The letter was also signed by the Sierra Club, Environmental Defense Fund, the National Wildlife Federation, Greenpeace and others.

The plea comes despite several months of bad press about Rio+20, which has yet to produce an official agenda. Host country Brazil has been called disengaged during preparatory talks in New York, and some key delegations have decided to either skip the meeting altogether or lower the size of their contingent.

Another try at an 'outcome document'

Negotiations at the United Nations over the "outcome document" are set to resume for one more week of meetings next week, in hopes of focusing the conference. The challenge appears to be a case of too many cooks brewing the same stew, with many U.N. member nations looking to advance an overwhelming number of individual ideas (ClimateWire, May 8).

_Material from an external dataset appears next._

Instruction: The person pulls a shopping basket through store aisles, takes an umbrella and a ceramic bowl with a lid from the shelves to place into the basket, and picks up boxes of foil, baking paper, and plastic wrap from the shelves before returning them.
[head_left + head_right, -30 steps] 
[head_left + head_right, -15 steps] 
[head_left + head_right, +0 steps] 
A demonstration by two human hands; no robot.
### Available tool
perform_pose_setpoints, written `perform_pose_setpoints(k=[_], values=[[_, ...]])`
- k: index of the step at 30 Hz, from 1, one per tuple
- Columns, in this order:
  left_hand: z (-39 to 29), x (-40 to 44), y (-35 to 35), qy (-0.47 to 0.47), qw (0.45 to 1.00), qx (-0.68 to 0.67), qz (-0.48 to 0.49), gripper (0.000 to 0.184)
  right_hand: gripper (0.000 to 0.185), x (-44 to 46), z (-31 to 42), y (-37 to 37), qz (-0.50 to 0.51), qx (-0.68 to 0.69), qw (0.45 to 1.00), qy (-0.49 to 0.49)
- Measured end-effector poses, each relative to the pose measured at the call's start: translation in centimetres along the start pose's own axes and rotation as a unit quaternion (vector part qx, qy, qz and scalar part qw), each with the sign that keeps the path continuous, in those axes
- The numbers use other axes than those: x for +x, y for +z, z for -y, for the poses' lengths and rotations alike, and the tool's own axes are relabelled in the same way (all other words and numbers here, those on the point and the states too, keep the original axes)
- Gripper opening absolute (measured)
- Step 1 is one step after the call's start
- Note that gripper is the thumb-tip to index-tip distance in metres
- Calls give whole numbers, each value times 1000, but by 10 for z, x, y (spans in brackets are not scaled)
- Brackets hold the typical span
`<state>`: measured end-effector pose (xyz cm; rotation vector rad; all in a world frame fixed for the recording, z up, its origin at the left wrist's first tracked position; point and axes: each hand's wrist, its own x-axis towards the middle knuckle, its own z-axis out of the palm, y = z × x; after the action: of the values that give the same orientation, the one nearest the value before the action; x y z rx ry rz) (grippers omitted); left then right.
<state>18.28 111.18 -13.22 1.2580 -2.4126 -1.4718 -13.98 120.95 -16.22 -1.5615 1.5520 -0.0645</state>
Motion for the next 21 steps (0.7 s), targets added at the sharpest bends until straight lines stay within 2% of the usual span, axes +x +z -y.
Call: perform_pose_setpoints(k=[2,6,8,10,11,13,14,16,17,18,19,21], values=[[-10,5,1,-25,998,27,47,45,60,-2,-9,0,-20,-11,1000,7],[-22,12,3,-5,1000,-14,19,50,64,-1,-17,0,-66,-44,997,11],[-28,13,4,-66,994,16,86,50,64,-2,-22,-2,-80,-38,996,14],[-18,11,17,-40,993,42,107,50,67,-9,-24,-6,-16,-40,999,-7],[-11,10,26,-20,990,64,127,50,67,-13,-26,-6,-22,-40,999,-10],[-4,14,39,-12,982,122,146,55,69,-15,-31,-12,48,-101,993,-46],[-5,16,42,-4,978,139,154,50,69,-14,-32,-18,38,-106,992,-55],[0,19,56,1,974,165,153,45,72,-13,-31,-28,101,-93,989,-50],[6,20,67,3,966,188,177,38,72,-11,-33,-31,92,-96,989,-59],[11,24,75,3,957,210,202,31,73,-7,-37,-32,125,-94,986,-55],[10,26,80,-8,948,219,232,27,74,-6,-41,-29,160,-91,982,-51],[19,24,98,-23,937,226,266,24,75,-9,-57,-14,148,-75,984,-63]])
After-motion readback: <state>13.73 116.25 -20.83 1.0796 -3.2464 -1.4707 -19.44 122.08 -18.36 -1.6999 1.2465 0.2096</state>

Scherr himself has been critical of the U.N. meetings on Rio, which he attended, but in the press briefing he repeated his pitch that the sustainable development conference is about turning the tables on past meetings and framing a new approach to international environmental talks.

He noted the high number of side events, estimated at 600 by the United Nations, and stressed that Rio+20 is not about negotiating another global climate treaty. It is instead about framing a strategy for implementing past commitments held over from talks in South Africa, Denmark and Mexico, he said.

NRDC and others "are really urging the [Obama] administration to look at it differently," he said. "Our hope is that this would be the first summit in history to produce a cloud of commitments."

Among the hard proposals NRDC is backing with about a month to go until Rio is encouraging private investments in clean energy in the developing world with $500 million in private funds. The group would also like to see a major pact on nations agreeing to phase out fossil fuel subsidies by 2015 and elimination of super greenhouse gas emissions like hydrofluorocarbons.

Brazil intent on 'tackling poverty'

Other proposals possibly on the table include doubling the amount of renewable energy in the developing world, making the U.N. Environment Programme into a World Environment Organization and ending the use of gross domestic product to measure national economic growth.

On climate talks, NRDC's international policy director, Jake Schmidt, said he does not expect hard mandates, but with so many heads of state attending, he finds it hard to believe global warming will not be discussed in some form.

"Anytime you get heads of government around the table, they have to talk about global warming," he said. "That has to be a central part of what they're talking about."

Scherr said he expects the White House to release its own wish list of intended commitments, including a green cities cooperation agreement with Brazil, in the next few weeks. As for whether Obama will attend, the White House has been mum, and Scherr has received no clear signal from aides there.

In the meantime, Brazilian ministers have recently shown signs of coming around to taking Rio seriously. Foreign Minister Antonio Patriota and Minister of Environment Izabella Teixeira issued a document last week that said they would like Rio+20 to step beyond Rio '92 to focus not just on environmental issues but also on poverty eradication and how to improve technology transfer among nations, among other concepts.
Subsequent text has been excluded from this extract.